Problem to work on: In the records below, count every line that includes the word "commands". Provide the total alone.

Extracted information:
BEGIN
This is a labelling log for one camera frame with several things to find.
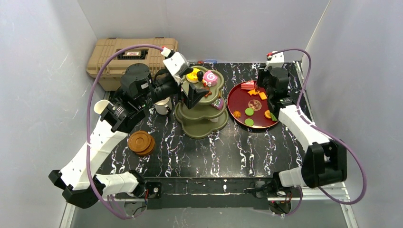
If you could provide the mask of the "yellow frosted donut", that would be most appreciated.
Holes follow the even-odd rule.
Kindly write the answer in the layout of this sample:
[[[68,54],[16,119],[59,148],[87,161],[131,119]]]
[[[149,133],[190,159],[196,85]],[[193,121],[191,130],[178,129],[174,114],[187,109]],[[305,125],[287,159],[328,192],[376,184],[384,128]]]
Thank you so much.
[[[198,73],[201,73],[201,70],[193,68],[192,72],[186,75],[186,80],[191,83],[198,83],[199,82]]]

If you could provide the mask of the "pink swirl roll cake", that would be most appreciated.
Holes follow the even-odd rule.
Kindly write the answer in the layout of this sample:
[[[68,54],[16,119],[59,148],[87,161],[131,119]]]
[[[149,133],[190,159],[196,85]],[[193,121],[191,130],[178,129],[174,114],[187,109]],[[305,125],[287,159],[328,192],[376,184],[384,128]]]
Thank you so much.
[[[212,71],[207,71],[202,78],[203,85],[205,87],[213,87],[216,86],[218,82],[218,76],[214,74]]]

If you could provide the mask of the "green three-tier dessert stand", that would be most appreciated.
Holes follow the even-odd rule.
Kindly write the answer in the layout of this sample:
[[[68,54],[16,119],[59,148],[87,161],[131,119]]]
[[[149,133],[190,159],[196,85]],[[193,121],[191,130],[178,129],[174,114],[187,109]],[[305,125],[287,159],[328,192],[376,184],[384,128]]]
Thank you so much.
[[[221,130],[228,122],[229,113],[226,110],[226,102],[222,110],[211,106],[217,98],[223,98],[225,80],[217,70],[209,70],[203,66],[193,66],[192,68],[197,68],[203,73],[212,71],[219,78],[216,86],[210,87],[212,94],[203,97],[192,109],[188,109],[183,101],[178,102],[174,108],[174,116],[182,125],[185,134],[193,139],[202,139],[214,131]]]

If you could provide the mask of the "purple cake slice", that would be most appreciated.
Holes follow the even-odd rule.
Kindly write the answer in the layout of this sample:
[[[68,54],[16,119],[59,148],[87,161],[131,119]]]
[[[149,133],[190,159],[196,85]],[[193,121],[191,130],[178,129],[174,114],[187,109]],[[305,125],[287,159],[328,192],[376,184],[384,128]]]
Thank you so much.
[[[212,104],[211,106],[216,108],[217,110],[222,110],[223,107],[225,105],[225,101],[223,98],[217,98]]]

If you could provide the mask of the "red layered cake slice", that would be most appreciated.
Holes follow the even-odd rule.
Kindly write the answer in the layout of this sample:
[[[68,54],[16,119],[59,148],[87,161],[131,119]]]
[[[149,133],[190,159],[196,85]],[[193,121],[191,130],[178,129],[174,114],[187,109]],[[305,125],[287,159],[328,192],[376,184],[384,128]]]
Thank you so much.
[[[242,90],[255,90],[255,81],[250,80],[250,81],[245,81],[241,83],[241,89]]]

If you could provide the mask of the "green layered cake slice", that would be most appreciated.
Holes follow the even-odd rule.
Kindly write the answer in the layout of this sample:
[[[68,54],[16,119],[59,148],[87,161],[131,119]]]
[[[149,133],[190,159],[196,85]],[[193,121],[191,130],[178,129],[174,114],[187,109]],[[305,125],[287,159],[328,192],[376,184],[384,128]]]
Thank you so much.
[[[277,117],[273,113],[270,113],[270,117],[271,117],[272,121],[275,121],[275,122],[278,121]]]

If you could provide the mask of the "blue mug cream interior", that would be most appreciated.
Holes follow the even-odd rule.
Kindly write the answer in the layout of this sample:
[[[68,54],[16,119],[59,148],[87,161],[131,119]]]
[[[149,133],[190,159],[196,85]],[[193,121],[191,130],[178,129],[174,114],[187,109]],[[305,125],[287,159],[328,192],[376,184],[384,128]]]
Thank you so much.
[[[110,101],[103,99],[94,104],[93,110],[96,114],[100,115],[110,104]]]

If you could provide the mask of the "brown wooden coaster stack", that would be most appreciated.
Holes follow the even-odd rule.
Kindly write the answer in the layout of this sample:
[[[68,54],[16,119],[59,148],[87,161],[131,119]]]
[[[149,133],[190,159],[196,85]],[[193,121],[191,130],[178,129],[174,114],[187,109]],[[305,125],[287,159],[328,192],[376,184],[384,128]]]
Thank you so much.
[[[150,155],[154,151],[155,140],[146,131],[137,131],[128,139],[128,147],[139,157]]]

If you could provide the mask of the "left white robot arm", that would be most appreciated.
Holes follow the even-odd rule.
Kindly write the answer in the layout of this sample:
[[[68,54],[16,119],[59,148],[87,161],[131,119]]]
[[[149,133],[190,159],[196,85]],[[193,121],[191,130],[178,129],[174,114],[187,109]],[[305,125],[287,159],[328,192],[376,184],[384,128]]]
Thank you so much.
[[[208,91],[176,82],[168,69],[160,70],[163,78],[154,79],[147,65],[130,65],[120,79],[120,87],[111,100],[100,100],[94,106],[100,115],[92,133],[74,158],[62,169],[53,170],[49,179],[62,189],[64,199],[87,209],[105,196],[144,193],[144,179],[136,171],[121,174],[98,174],[97,170],[113,149],[145,117],[145,109],[177,94],[188,108],[194,107]]]

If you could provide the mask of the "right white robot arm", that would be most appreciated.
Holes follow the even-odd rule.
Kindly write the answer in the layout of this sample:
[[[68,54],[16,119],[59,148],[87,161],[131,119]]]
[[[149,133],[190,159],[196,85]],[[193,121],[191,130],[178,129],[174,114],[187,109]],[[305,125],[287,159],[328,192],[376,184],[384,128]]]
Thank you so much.
[[[286,69],[259,68],[256,87],[263,88],[267,94],[271,119],[281,122],[293,133],[305,150],[305,157],[300,167],[274,173],[270,182],[256,187],[254,192],[276,192],[290,187],[316,188],[347,178],[346,147],[315,129],[315,124],[289,96],[288,84]]]

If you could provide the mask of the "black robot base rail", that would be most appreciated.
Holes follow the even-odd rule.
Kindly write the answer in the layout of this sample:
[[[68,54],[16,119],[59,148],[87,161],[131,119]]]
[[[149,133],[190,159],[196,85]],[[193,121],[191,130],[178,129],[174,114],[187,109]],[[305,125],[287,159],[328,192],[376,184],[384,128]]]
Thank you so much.
[[[119,200],[147,202],[148,209],[253,208],[269,209],[300,196],[297,189],[281,188],[272,178],[147,177],[136,193],[118,193]]]

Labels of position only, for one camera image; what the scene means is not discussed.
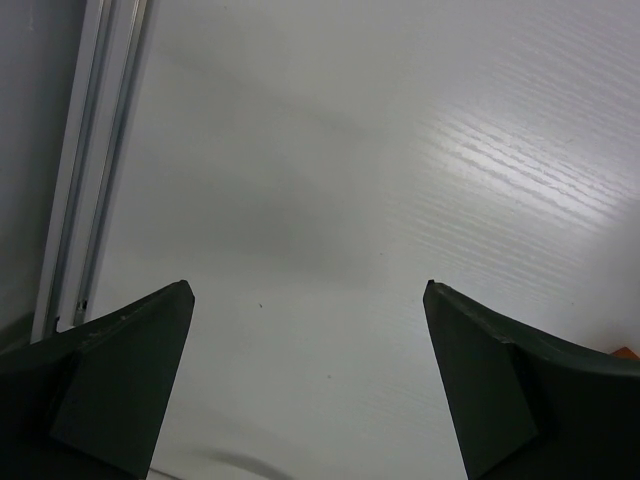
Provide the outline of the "orange arch wood block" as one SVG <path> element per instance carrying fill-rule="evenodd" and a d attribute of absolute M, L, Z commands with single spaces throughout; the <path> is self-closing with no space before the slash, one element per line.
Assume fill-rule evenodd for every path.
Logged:
<path fill-rule="evenodd" d="M 630 360 L 640 359 L 640 356 L 628 347 L 619 348 L 616 351 L 614 351 L 612 355 L 617 358 L 624 358 L 624 359 L 630 359 Z"/>

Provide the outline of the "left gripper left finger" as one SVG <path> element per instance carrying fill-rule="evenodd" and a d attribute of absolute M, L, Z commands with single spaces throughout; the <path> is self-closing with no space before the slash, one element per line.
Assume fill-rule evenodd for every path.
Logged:
<path fill-rule="evenodd" d="M 3 354 L 2 478 L 146 478 L 194 305 L 181 280 Z"/>

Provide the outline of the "aluminium frame rail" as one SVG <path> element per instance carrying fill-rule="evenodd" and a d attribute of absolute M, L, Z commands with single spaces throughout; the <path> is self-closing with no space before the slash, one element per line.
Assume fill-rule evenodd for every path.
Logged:
<path fill-rule="evenodd" d="M 154 1 L 86 5 L 30 340 L 89 319 Z"/>

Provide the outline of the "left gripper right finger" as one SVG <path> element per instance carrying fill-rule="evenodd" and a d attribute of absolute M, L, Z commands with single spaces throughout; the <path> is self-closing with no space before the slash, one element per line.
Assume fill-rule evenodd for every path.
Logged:
<path fill-rule="evenodd" d="M 636 479 L 639 363 L 431 280 L 431 343 L 470 479 Z"/>
END
Final answer: 4